Check that the SINF array has a minimum size which covers all AC+DC
brightness entries and refuse to load if the SINF array is smaller.

For higher SINF indexes hide the sysfs attributes when the SINF array
does not contain an entry for that attribute, avoiding show()/store()
accessing the array out of bounds and add bounds checking to the probe()
and resume() code accessing these.

Fixes: e424fb8cc4e6 ("panasonic-laptop: avoid overflow in acpi_pcc_hotkey_add()")
Cc: stable@vger.kernel.org
Signed-off-by: Hans de Goede <hdegoede@redhat.com>
---
Changes in v2:
- Some panasonic laptops have only 10 SINF entries.

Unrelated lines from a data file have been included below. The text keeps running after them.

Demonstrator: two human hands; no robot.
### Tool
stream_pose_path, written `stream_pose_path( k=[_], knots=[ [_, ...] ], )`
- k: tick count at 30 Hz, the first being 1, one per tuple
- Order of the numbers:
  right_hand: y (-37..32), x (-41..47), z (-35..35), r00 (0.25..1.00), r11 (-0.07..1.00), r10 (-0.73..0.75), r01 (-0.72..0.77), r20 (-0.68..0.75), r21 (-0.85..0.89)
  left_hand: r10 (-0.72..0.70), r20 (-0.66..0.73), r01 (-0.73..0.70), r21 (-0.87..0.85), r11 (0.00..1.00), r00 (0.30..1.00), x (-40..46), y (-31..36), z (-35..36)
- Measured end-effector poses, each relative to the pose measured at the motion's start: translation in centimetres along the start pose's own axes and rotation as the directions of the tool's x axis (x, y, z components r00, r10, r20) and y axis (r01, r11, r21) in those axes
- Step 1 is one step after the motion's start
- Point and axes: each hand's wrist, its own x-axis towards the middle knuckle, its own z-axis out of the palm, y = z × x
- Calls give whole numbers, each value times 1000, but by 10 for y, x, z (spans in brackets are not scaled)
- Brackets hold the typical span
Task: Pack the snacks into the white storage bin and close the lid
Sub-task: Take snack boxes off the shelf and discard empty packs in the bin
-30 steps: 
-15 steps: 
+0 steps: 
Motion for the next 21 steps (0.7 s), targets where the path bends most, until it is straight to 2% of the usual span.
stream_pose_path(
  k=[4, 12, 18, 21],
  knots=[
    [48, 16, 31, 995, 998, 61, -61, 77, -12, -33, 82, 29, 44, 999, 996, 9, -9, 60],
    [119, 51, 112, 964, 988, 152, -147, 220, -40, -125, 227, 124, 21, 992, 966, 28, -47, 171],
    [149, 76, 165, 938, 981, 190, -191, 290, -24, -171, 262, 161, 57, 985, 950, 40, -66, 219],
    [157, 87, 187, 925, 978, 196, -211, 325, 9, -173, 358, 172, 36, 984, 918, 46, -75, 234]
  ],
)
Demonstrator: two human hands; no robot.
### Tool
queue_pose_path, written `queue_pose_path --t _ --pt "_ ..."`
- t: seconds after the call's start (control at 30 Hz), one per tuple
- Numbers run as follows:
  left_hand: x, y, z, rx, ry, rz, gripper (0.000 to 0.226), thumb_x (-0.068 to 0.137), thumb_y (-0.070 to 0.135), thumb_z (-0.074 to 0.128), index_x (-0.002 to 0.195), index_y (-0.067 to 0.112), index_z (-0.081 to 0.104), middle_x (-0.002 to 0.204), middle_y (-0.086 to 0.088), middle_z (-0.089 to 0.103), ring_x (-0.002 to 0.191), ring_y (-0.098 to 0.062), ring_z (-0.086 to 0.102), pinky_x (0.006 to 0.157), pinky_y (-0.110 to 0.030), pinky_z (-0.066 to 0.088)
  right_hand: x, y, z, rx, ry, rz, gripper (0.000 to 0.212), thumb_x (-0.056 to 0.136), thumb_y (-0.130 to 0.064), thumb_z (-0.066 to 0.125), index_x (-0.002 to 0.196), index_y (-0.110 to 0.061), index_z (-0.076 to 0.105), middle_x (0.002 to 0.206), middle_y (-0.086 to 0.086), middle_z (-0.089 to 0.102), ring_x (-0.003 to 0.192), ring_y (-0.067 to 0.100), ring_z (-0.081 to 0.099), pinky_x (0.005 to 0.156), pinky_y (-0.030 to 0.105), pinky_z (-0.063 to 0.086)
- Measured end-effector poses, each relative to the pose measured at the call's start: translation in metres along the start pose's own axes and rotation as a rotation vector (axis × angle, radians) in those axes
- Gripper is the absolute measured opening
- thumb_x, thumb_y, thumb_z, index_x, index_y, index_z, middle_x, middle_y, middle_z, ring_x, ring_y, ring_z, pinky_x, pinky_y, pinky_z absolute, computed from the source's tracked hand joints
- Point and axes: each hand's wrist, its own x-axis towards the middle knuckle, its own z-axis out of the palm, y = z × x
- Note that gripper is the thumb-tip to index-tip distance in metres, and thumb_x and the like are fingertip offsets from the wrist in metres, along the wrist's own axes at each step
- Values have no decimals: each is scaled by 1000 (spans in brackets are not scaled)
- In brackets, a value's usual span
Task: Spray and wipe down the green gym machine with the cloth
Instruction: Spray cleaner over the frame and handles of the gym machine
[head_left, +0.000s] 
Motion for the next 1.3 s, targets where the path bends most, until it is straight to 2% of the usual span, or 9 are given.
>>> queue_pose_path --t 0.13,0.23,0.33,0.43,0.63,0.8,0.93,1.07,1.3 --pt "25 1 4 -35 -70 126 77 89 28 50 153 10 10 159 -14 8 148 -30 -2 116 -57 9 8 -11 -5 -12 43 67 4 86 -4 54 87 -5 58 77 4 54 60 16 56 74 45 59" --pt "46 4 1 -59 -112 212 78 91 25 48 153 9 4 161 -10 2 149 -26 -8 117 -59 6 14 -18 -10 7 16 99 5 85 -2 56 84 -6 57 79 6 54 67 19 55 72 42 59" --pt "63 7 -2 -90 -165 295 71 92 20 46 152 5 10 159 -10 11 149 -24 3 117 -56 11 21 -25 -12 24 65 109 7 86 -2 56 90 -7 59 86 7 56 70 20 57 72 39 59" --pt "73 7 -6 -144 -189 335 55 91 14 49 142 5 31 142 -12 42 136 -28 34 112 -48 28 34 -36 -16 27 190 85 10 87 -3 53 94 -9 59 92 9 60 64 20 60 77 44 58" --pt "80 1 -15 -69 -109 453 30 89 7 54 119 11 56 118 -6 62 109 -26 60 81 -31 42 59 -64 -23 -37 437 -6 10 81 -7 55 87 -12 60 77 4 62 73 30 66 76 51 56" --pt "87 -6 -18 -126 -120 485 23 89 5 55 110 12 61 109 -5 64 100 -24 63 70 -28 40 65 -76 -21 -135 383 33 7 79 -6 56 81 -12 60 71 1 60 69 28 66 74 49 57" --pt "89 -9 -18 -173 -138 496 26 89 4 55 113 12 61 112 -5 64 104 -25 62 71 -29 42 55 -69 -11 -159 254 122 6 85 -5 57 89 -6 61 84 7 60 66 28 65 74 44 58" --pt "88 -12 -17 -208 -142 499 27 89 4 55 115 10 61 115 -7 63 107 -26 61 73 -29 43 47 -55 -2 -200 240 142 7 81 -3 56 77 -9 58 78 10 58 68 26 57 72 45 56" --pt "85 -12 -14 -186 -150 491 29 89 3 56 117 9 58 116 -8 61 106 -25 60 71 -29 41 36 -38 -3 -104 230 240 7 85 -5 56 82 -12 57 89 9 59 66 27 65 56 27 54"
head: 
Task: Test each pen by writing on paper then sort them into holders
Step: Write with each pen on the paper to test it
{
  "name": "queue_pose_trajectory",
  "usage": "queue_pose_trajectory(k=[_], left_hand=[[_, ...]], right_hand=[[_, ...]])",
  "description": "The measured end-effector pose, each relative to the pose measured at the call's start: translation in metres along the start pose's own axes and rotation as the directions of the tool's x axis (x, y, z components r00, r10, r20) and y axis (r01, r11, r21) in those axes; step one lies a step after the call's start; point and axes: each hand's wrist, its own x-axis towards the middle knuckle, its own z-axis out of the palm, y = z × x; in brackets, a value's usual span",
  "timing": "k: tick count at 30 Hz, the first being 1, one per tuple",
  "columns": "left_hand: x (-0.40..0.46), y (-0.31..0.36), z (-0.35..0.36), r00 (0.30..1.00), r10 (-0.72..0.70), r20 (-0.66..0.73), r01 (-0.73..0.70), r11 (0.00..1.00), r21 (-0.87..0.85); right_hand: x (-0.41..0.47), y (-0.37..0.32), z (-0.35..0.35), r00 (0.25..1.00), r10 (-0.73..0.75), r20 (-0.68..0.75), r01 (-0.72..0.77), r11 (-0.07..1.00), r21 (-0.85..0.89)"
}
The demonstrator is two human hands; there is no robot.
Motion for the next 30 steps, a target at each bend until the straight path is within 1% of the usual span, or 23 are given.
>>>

Change the required
  minimum SQTY to SQTY > SINF_DC_CUR_BRIGHT and avoid the driver accessing
  higher indexes by adding num_sifr checks.
---
 drivers/platform/x86/panasonic-laptop.c | 49 ++++++++++++++++++++-----
 1 file changed, 39 insertions(+), 10 deletions(-)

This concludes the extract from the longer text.